Sejarah mencatat bahwa Rasulullah tidak pernah sekalipun melawan mereka dengan kekerasan justru yang dilakukan Rasulullah adalah mendoakan, sabar dan tetap konsisten dalam menyampaikan kebenaran. Sementara kita apa? Baru mendapatkan penolakan dari satu atau dua orang sudah mengeluh ini itu. Saya yakin sebagian besar dari kita tahu dengan perjuangan dan pengorbanan Rasulullah dalam menyampaikan kebenaran. Lalu kenapa, kita tidak menjadikan itu sebagai motivasi kita dikala futur?
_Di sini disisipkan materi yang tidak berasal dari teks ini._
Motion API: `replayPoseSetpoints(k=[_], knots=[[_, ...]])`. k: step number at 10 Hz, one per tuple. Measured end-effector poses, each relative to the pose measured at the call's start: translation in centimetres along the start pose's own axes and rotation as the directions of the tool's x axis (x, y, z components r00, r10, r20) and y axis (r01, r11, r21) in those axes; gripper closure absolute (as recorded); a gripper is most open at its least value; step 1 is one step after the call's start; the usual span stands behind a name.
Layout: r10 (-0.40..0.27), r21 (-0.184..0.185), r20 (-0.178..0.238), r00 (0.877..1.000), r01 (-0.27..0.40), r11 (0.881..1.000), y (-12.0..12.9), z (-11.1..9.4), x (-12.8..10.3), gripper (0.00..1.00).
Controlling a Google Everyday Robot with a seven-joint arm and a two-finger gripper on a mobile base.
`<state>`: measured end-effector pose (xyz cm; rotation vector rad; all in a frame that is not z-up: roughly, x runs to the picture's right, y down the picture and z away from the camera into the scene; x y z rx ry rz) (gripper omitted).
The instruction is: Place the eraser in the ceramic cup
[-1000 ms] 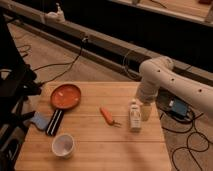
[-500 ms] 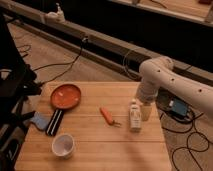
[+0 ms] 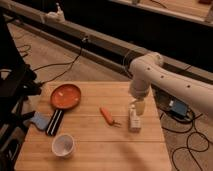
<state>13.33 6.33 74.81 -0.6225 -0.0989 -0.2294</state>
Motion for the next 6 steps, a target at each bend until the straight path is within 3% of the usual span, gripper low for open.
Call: replayPoseSetpoints(k=[2, 4, 5, 6], knots=[[-0.195, 0.068, -0.005, 0.981, 0.195, 0.978, -3.1, -0.3, -6.3, 0.2], [-0.399, 0.136, 0.034, 0.916, 0.392, 0.91, -4.5, -0.5, -14.2, 0.2], [-0.434, 0.149, 0.043, 0.9, 0.423, 0.894, -4.6, -0.6, -15.7, 0.2], [-0.44, 0.151, 0.043, 0.897, 0.429, 0.89, -4.6, -0.6, -15.9, 0.2]])
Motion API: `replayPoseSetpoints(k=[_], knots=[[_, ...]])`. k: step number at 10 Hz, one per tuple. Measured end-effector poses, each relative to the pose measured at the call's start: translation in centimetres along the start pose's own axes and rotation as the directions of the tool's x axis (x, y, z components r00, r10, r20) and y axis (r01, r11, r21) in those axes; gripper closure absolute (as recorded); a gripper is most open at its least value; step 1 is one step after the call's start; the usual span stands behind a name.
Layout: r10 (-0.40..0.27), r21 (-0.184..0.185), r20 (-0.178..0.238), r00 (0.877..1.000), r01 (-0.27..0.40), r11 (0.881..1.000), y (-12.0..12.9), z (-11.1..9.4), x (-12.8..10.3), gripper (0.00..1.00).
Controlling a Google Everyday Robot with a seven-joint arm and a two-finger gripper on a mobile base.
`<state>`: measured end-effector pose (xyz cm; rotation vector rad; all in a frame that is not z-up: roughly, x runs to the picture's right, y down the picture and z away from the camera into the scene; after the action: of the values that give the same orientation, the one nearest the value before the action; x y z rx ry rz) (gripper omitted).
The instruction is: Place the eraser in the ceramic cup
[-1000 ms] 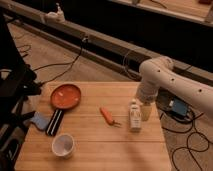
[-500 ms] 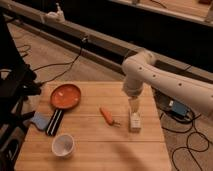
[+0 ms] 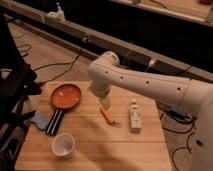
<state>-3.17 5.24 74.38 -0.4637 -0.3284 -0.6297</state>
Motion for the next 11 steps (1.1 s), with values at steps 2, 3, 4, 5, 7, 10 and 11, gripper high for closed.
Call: replayPoseSetpoints(k=[2, 3, 4, 5, 7, 10, 11], knots=[[0.0, -0.001, 0.001, 1.0, 0.0, 1.0, 0.1, 0.0, 0.0, 0.2], [-0.001, -0.006, 0.007, 1.0, 0.001, 1.0, 0.2, 0.1, -0.1, 0.2], [0.001, -0.042, 0.021, 1.0, 0.0, 0.999, 1.3, 0.9, -0.4, 0.2], [0.012, -0.09, 0.051, 0.999, -0.007, 0.996, 2.9, 2.4, -0.8, 0.2], [0.022, -0.148, 0.119, 0.993, -0.005, 0.989, 3.9, 5.4, -1.7, 0.2], [-0.025, -0.148, 0.207, 0.978, 0.056, 0.987, 1.1, 9.9, -3.9, 0.2], [-0.048, -0.137, 0.241, 0.969, 0.083, 0.987, -0.4, 11.4, -4.8, 0.2]])
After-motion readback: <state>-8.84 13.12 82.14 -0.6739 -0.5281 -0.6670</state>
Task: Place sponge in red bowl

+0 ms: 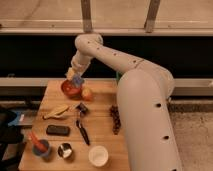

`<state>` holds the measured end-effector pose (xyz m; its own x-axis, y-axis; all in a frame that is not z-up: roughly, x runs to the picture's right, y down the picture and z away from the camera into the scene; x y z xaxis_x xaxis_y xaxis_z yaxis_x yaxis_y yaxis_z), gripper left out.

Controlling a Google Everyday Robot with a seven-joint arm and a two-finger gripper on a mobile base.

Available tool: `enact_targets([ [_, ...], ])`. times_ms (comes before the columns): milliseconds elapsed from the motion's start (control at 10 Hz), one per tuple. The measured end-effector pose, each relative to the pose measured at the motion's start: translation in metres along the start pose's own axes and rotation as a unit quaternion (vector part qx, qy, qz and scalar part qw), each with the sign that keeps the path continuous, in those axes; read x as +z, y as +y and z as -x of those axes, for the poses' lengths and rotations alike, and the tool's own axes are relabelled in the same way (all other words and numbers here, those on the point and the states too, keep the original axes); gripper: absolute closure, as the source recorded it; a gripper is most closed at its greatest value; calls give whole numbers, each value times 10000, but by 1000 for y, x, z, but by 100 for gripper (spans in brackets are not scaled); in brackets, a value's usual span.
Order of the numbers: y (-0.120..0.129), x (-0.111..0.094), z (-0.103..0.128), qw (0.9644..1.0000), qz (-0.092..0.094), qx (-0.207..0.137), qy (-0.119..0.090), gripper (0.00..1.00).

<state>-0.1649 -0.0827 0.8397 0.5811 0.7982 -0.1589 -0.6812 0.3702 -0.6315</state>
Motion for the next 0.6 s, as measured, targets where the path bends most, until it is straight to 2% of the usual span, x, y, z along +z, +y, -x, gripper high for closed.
enact_targets([
  [400,15,27,12,9992,309,-236,-76,100],
  [500,19,36,23,9988,347,-330,-78,99],
  [600,24,45,33,9984,380,-423,-49,93],
])
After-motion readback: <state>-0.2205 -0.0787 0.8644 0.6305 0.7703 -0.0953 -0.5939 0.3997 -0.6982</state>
Jadi meskipun kita berada dalam kondisi pandemi covid-19 seperti sekarang, tidak menjadikan kefuturan kita menjadi alasan untuk tidak konsisten dalam berdakwah yaitu menyampaikan kebenaran. Sebagai seorang muslim yang beriman ia tidak akan pernah merasa takut untuk menyampaikan kebenaran karena ia yakin dengan apa yang ia sampaikan adalah sebuah kebenaran yang pasti apalagi kebenaran itu bersumber dari sesuatu yang pasti yaitu dari Allah Swt. yang maha segalanya. Dalam firmannya surah Muhammad ayat 7 bahwasanya “jika kamu menolong agama Allah, niscaya ia akan meneguhkan kedudukanmu”.
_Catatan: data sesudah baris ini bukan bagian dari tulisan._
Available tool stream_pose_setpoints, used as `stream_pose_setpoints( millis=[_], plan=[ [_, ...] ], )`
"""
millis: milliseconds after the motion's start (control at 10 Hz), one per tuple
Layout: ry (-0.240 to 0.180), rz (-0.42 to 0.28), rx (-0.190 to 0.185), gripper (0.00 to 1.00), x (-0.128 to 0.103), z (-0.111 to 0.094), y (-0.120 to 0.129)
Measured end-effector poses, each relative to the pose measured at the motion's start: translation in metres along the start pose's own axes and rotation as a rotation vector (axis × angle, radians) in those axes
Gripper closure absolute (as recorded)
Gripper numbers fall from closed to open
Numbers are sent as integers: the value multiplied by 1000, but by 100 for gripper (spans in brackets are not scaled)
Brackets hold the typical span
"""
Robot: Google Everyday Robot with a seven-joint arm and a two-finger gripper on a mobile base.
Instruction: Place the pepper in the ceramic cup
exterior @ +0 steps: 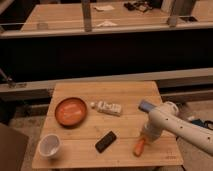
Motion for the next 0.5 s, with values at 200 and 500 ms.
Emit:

Jadi, kita harus tetap konsisten dalam menyampaikan kebenaran, karena setiap dari kita tidak pernah tahu dan tidak pernah menduga perkataan yang mana yang akan didengarkan dan berpengaruh terhadap perubahan seseorang untuk sadar dengan kebenaran yang kita bawah.

Fokus kita bukan untuk membuat seseorang berubah karena kita, karena sejatinya perubahan itu datang dari kemauan dan tekad diri sendiri. Tetapi yang harus menjadi fokus kita adalah bagaimana kita menyampaikan kebenaran itu agar seseorang itu sadar dengan kebenaran yang kita bawa. dan seberapa konsistennya kita terhadap kebenaran yang kita bawa. Wallahu a’lam.